Раневые покрытия с протеолитическими ферментами

На стадии очищения раны от некротических тканей целесообразно применение раневых покрытий, содержащих протеолитические ферменты [1,2]. Сложность получения таких материалов состоит в том, что в результате иммобилизации фермента на полимерных носителях изменяются не только его активность и стабильность, но и в ряде случаев — физико-химические характеристики. Причем результат химического модифициро- вания фермента может быть неожиданным в отношении его свойств. К сожалению, лишь в немногих опубликованных работах представлены экспериментальные данные, касающиеся исследования рН и температурной зависимости активности раневых покрытий, содержащих фермент, а также об их устойчивости к инактивирующим факторам, в том числе и к стерилизации. Эти вопросы имеют первостепенное значение при создании полимерных раненых покрытий, содержащих протеазу.

Способы иммобилизации ферментов хорошо изучены, и на основе большого объема исследовательского материала, посвященного анализу свойств иммобилизованных ферментов, сформулированы принципы их стабилизации и причины инактивации. Однако эти взгляды не могут быть положены в основу разработки общих методов стабилизации ферментов, потому что существующая связь между методом иммобилизации и свойствами иммобилизованного фермента индивидуальна для каждого фермента. Это обусловлено уникальной структурой его молекулы и активного центра. В то же время, очевидно, что для повышения стабильности ферментов требуется сделать нативную конформацию белковой глобулы более жесткой путем наложения сшивок, химическим присоединением к носителю или механическим включением в структуру матрицы. В каждом случае при решении задачи иммобилизации конкретного фермента возникает необходимость оптимизации процесса для достижения заданных характеристик биополимера.

Способ иммобилизации фермента и выбор полимера - носителя в первую очередь должны определяться особенностями эксплуатации раневых покрытий. Сравнительные медико-биологические испытания перевязочных средств с иммобилизованными ферментами показали, что для эффективности их действия in vivo необходимо наличие лабильной связи между матрицей и ферментом [5]. В большинстве случаев именно такой подход и используется при получении раневых покрытий с ферментативной активностью. Реализуемые при этом типы реакций позволяют провести иммобилизацию ферментов в мягких условиях, минимизирующих денатурацию белка. Путем образования азометиновых связей с полимерной матрицей осуществлена иммобилизация трипсина, лизоамидазы, коллитина, коллагенолитического комплекса из гепатопанкреаса камчатского краба, террилитина на диальдегидцеллюлозе (в виде марли) и трипсина – на модифицированном поликапроамидном материале (в виде трикотажного полотна) [6]. Установлено, что значение рН-оптимума активности иммобилизованного на диальдегидцеллюлозе трипсина и террилитина не изменяется.

Перспективным является использование в качестве носителей полимеров, в макромолекулах которых уже имеются ионизующиеся группы, что устраняет необходимость их модифицирования. В частности, на основе альгината получено губчатое раневое покрытие, содержащее террилитина.

В связи с этим большой интерес представляют работы по исследованию условий получения и свойств раненых покрытий на основе полимерных композиций, где стабилизация фермента может достигаться за счет взаимодействий различного типа между ее компонентами.

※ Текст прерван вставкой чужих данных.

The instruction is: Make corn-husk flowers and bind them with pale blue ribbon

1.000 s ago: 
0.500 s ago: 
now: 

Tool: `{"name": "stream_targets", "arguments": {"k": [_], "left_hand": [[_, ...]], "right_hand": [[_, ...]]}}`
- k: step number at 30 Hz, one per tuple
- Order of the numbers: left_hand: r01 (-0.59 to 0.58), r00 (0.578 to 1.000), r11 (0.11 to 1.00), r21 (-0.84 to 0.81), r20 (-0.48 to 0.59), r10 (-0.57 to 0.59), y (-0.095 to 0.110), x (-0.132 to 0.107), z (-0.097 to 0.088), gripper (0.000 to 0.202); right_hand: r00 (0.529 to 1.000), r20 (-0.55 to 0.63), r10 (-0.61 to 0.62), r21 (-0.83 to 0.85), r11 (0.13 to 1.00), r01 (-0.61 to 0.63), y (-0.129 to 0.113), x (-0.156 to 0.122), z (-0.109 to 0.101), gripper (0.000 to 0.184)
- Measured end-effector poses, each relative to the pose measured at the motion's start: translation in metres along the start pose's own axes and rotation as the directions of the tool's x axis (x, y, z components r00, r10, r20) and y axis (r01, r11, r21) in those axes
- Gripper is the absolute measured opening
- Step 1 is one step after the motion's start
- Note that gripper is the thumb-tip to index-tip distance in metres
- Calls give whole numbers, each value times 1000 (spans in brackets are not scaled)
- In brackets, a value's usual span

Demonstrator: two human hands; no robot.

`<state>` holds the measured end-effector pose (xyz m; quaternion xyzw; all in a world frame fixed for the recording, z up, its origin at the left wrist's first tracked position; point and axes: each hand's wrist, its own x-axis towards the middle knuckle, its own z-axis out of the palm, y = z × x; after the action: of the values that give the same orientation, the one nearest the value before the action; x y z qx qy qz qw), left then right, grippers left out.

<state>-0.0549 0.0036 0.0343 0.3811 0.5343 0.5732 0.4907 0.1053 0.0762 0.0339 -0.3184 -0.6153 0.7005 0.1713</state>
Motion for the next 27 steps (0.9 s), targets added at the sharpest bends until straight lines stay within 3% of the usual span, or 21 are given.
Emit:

Хорошо известно о важной роли в стабилизации фермента водородных связей [13]. Это подтверждено при получении атравматичных раненых пленок на основе водорастворимого поливинилового спирта, содержащих террилитин [7, 14], коллитин [7], протеазу “С” [7]. В то же время в результате сравнительного анализа характеристик трипсина и террилитина, иммобилизованных в структуре пленок из карбоксиметилцеллюлозы и поливинилового спирта, установлено, что трипсин, включенный в пленку из карбоксиметилцеллюлозы, обладает большей термостабильностью за счет образования дополнительно стабилизирующих макромолекулу фермента ионных связей с полимером [14]. Поэтому для стабилизации а-химотрипсина в растворе триацетата целлюлозы в метиленхлориде, предназначенном для получения пленки, фермент сначала модифицировали карбоксиметиловым эфиром декстрана [14]. Варьирование молекулярной массы полисахарида позволило регулировать скорость десорбции из пленки а-химотрипсина и его стабильность: с увеличением молекулярной массы полисахарида с 60 до 2000 кДа скорость десорбции фермента замедлялась, а наибольший эффект стабилизации наблюдался при использовании производного декстрана с молекулярной массой 60 кДа.